Racial and economic injustice, underresourced schools and a lack of publicly funded mental health care, adequate jobs and housing lead to shootings, Cole said. He feels lucky to be alive.

“It’s not going to deter me,” he said. “Gun violence is a topic for me because I’m a victim of it.” 

“There are plenty of people who don’t even live through it.

“We have to force the eyes of the nation among our communities. Because right now, there’s no sense of urgency. … Until people feel like they’re going to die, or it’s going to happen to them.”

No one was wounded in the 53rd Street shooting, police spokesperson Steve Rusanov said Tuesday afternoon, though two businesses and multiple cars were shot.

The suspected shooter was in a Hyundai Sonata that was reported stolen Monday, according to the Sun-Times.

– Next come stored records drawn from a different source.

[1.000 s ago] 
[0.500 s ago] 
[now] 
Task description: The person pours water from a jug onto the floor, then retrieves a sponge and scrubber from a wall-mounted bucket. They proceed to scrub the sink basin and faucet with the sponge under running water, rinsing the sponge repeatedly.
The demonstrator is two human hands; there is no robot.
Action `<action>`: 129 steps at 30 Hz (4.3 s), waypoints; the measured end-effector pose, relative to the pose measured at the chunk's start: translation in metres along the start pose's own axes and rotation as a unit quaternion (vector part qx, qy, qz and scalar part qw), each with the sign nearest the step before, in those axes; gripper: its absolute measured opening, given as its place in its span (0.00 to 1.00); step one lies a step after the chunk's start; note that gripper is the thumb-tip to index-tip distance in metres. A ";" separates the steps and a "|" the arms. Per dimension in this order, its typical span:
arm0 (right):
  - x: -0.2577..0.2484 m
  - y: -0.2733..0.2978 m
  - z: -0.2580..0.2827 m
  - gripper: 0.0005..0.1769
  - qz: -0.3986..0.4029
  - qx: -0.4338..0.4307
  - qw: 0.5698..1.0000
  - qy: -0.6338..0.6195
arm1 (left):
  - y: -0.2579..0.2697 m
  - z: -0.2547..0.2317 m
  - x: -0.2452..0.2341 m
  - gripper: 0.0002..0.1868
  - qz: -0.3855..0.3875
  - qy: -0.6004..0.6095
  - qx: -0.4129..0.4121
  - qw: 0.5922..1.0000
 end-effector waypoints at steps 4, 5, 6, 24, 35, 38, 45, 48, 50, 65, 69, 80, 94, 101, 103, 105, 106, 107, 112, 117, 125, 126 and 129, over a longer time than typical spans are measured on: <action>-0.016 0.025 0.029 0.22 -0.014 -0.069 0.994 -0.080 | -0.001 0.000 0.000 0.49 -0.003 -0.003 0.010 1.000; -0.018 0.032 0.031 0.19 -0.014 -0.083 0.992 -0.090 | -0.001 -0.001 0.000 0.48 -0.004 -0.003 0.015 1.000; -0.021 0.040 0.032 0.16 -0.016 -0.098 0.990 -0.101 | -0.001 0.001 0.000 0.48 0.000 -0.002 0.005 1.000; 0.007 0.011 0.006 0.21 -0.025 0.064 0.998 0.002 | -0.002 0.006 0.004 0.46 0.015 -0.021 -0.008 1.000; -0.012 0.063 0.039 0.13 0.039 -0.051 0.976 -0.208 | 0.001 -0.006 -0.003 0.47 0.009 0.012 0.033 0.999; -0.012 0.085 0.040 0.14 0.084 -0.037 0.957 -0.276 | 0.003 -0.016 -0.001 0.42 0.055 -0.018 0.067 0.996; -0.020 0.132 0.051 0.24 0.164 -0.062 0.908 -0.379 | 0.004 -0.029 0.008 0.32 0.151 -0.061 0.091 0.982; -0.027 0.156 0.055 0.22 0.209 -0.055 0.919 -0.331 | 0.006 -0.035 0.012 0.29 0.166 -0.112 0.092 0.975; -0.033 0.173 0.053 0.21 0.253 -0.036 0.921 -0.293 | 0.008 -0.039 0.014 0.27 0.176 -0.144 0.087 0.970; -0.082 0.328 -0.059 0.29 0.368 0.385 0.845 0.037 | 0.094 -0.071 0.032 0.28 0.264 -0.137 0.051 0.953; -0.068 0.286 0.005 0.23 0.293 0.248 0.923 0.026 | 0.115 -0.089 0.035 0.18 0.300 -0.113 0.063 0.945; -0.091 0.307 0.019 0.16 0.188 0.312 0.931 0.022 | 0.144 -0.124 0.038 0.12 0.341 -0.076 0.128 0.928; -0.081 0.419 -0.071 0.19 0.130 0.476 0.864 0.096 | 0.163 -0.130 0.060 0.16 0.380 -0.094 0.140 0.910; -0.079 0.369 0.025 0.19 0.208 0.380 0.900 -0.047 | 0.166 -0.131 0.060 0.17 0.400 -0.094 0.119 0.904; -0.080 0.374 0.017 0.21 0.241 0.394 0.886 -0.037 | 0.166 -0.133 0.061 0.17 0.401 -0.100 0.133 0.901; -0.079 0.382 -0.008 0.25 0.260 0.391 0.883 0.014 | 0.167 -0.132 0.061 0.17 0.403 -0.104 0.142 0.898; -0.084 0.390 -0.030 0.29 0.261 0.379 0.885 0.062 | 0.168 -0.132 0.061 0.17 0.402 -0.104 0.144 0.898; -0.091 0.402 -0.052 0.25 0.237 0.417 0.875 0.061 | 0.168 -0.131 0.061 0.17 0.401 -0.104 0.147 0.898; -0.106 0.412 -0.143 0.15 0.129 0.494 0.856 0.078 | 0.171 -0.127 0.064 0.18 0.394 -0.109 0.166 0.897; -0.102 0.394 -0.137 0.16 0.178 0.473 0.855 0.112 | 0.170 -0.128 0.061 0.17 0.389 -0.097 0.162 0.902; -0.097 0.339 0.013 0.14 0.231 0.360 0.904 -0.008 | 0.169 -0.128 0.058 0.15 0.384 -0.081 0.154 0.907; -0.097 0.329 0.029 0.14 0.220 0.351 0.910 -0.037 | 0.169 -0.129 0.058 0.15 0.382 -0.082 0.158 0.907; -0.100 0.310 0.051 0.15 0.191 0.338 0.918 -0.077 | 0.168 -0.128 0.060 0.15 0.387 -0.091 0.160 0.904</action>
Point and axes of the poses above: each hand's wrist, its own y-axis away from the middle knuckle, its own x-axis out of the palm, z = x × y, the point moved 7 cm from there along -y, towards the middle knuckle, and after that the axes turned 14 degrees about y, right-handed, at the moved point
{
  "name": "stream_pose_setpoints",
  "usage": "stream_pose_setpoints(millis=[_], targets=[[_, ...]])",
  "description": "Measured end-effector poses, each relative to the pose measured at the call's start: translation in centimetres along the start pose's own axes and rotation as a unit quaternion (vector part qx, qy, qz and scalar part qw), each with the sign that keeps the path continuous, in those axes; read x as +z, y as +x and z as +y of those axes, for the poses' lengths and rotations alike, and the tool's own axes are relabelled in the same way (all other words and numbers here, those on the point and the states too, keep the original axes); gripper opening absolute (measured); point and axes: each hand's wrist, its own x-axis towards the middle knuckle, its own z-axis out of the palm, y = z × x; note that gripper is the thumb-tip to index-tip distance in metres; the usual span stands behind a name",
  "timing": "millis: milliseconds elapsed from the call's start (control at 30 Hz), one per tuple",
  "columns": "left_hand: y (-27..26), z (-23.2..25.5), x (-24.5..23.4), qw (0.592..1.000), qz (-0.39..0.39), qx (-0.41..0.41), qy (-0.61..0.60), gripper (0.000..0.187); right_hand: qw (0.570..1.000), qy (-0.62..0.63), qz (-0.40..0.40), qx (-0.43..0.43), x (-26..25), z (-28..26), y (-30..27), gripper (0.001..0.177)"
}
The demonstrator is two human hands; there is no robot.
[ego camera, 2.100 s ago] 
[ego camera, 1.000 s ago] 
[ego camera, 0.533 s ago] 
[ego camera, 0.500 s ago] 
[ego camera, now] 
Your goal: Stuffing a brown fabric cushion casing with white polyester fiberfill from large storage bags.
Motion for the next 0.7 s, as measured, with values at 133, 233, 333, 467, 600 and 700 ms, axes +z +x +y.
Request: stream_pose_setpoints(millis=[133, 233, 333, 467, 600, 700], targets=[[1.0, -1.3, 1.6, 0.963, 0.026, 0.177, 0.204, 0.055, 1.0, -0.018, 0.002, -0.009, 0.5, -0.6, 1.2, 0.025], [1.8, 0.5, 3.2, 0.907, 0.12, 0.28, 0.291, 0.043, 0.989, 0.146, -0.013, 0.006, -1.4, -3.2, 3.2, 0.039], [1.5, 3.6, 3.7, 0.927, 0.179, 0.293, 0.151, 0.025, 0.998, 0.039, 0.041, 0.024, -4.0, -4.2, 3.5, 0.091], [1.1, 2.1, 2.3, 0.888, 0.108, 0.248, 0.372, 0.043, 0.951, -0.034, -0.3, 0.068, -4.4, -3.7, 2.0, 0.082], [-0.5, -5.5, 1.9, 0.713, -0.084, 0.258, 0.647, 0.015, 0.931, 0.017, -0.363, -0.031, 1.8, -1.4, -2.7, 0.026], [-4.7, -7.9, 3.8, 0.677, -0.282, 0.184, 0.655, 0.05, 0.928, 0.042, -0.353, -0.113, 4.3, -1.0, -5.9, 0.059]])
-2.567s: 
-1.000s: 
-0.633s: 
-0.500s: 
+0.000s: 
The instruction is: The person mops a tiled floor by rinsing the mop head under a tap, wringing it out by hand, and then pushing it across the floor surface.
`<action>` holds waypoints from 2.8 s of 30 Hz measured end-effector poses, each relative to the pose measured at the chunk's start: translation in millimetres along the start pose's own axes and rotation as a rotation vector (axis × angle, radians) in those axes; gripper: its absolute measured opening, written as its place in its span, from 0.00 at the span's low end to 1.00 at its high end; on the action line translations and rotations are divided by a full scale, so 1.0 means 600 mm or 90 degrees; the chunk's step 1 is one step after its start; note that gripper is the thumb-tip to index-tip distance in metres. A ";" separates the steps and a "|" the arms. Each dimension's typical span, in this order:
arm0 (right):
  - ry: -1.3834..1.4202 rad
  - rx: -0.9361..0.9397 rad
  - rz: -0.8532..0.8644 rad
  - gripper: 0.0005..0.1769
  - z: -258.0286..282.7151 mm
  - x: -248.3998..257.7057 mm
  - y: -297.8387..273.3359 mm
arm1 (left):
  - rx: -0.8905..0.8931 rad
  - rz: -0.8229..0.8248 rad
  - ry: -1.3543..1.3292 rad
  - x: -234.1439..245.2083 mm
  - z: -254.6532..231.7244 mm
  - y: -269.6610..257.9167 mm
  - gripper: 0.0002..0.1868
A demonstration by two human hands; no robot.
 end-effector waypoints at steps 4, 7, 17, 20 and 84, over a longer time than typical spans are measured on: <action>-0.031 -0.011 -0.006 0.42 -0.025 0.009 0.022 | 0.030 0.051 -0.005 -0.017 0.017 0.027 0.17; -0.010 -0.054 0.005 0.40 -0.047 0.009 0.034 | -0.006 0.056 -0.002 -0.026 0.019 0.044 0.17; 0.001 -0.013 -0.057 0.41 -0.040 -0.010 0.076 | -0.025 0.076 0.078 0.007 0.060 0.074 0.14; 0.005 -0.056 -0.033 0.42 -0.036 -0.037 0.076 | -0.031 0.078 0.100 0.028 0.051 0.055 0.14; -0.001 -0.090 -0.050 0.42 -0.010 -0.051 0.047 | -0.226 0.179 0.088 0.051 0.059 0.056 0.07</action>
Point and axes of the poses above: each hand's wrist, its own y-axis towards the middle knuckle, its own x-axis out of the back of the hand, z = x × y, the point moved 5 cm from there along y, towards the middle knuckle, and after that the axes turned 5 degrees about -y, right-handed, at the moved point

Responding to the violent incidents, Rep. Bobby Rush (D-Illinois) — who Cole is challenging — said local leaders must treat violence citywide as a public health crisis.

Rush was on UChicago’s campus Tuesday for a discussion on community violence prevention, alongside university President Paul Alivisatos, U.S. Health and Human Services Secretary Xavier Becerra and local activists.The fatal stabbing happened just two and a half hours before the discussion began; the 53rd Street shooting and the UChicago graduate’s killing occurred just hours after the discussion ended.

“It is tragic that this violence has visited the Hyde Park community today,” Rush said in a statement. “Sadly, no community in this city is immune to these episodes of violence.”